> Problem details
In the entries that follow, find the line containing "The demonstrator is"; from there, copy every line exactly through the line containing "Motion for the".

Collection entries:
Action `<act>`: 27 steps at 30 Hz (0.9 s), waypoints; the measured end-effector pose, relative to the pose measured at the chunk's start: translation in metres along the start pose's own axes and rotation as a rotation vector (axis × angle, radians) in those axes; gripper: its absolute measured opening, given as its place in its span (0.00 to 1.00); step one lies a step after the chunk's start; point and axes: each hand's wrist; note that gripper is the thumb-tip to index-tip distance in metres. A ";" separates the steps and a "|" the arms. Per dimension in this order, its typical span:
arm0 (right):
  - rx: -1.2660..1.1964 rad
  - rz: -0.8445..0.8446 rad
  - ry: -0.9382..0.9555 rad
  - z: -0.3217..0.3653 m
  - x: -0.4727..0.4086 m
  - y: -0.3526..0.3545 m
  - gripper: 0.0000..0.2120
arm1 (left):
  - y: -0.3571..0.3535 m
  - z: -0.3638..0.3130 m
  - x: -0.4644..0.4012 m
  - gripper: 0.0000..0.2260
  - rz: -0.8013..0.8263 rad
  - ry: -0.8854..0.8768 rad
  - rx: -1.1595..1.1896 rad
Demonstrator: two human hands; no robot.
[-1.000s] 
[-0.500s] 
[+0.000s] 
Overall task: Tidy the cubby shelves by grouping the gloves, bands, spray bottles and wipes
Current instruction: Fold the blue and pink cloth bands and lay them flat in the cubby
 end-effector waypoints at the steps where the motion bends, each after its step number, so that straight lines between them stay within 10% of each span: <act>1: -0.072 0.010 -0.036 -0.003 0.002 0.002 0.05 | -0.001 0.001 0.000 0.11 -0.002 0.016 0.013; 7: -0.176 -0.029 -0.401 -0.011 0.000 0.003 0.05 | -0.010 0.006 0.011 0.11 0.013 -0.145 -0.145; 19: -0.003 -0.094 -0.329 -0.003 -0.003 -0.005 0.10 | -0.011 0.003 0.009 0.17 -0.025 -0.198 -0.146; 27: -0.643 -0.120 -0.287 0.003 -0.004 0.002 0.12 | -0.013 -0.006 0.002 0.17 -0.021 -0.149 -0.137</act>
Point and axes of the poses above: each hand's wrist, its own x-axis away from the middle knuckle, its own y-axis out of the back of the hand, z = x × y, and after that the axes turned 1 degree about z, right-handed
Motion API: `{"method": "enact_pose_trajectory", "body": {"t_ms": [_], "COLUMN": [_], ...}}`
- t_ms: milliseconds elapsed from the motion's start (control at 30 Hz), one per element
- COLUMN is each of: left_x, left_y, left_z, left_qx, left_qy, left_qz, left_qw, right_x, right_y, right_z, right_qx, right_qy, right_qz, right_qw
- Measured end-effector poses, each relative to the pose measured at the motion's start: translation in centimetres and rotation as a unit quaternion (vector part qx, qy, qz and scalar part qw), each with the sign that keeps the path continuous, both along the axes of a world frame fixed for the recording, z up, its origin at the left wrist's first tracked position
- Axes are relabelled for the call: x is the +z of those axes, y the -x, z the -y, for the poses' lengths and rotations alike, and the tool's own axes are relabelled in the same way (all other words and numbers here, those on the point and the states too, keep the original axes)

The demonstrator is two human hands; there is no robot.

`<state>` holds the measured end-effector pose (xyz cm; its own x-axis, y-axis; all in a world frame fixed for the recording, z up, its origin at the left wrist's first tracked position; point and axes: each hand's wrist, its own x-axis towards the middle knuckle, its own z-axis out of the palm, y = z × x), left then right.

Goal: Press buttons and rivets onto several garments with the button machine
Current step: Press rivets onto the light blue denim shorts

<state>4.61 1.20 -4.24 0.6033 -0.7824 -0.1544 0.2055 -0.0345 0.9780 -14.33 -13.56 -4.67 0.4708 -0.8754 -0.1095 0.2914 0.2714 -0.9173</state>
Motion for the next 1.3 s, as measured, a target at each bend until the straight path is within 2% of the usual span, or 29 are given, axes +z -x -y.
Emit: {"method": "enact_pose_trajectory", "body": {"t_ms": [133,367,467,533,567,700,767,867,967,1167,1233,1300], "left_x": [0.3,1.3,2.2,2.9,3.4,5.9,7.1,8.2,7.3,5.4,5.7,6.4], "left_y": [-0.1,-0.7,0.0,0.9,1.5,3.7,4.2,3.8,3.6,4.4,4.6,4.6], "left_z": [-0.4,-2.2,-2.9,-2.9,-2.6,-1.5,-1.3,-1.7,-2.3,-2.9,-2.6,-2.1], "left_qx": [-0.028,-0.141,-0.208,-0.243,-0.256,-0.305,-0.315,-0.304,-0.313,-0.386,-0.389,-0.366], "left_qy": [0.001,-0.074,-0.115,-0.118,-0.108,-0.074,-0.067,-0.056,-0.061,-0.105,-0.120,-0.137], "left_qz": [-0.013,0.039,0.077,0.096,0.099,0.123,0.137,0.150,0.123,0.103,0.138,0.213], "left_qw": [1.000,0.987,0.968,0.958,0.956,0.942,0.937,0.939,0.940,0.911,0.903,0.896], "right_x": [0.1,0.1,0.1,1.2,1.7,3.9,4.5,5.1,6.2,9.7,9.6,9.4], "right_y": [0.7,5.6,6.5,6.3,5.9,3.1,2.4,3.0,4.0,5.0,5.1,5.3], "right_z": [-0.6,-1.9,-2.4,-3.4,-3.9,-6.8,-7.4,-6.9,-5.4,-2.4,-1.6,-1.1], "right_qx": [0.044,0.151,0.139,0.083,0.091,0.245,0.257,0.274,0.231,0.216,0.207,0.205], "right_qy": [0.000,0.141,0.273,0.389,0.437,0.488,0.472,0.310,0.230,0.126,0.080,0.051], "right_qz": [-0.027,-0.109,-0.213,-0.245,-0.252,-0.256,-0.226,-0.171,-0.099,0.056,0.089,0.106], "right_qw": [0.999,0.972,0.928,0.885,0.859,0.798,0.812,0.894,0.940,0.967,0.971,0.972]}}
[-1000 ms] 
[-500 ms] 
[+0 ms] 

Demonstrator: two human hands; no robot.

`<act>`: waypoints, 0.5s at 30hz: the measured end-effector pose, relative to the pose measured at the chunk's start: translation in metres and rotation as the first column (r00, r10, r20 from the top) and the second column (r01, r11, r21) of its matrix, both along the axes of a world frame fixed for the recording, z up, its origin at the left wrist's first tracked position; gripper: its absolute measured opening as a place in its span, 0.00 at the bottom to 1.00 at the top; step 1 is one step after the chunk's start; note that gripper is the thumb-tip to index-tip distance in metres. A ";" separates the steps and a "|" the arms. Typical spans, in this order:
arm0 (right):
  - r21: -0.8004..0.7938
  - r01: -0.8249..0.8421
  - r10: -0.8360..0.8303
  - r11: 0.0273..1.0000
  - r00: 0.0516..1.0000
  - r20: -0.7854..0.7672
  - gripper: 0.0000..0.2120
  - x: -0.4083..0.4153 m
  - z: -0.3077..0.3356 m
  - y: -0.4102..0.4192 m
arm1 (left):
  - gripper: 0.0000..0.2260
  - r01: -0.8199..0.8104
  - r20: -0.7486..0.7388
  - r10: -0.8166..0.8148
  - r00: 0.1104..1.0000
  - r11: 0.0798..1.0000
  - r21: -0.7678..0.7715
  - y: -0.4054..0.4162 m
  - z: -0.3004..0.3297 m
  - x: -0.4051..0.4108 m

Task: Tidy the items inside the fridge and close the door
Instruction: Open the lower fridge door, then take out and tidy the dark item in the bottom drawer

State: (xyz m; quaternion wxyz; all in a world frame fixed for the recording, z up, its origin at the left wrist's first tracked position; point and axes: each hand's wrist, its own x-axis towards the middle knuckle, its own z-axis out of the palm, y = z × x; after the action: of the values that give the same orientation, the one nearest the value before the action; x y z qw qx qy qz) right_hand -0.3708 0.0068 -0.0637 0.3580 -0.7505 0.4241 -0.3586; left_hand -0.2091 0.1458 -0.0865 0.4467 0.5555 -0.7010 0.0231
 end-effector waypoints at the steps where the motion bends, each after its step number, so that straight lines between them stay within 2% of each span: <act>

> Answer section
The demonstrator is two human hands; there is no robot.

`<state>` holds the measured end-effector pose (xyz cm; its own x-axis, y-axis; all in a world frame fixed for the recording, z up, its origin at the left wrist's first tracked position; point and axes: each hand's wrist, its own x-axis towards the middle knuckle, its own z-axis out of the palm, y = z × x), left then right.

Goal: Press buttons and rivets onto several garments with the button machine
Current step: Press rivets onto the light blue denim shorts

<state>4.61 1.20 -4.24 0.6033 -0.7824 -0.1544 0.2055 -0.0345 0.9780 -14.33 -13.56 -4.67 0.4708 -0.8754 -0.1095 0.2914 0.2714 -0.9173</state>
Motion for the next 1.3 s, as measured, a target at each bend until the straight path is within 2% of the usual span, or 29 are given, axes +z -x -y.

The output for this exercise is now complete.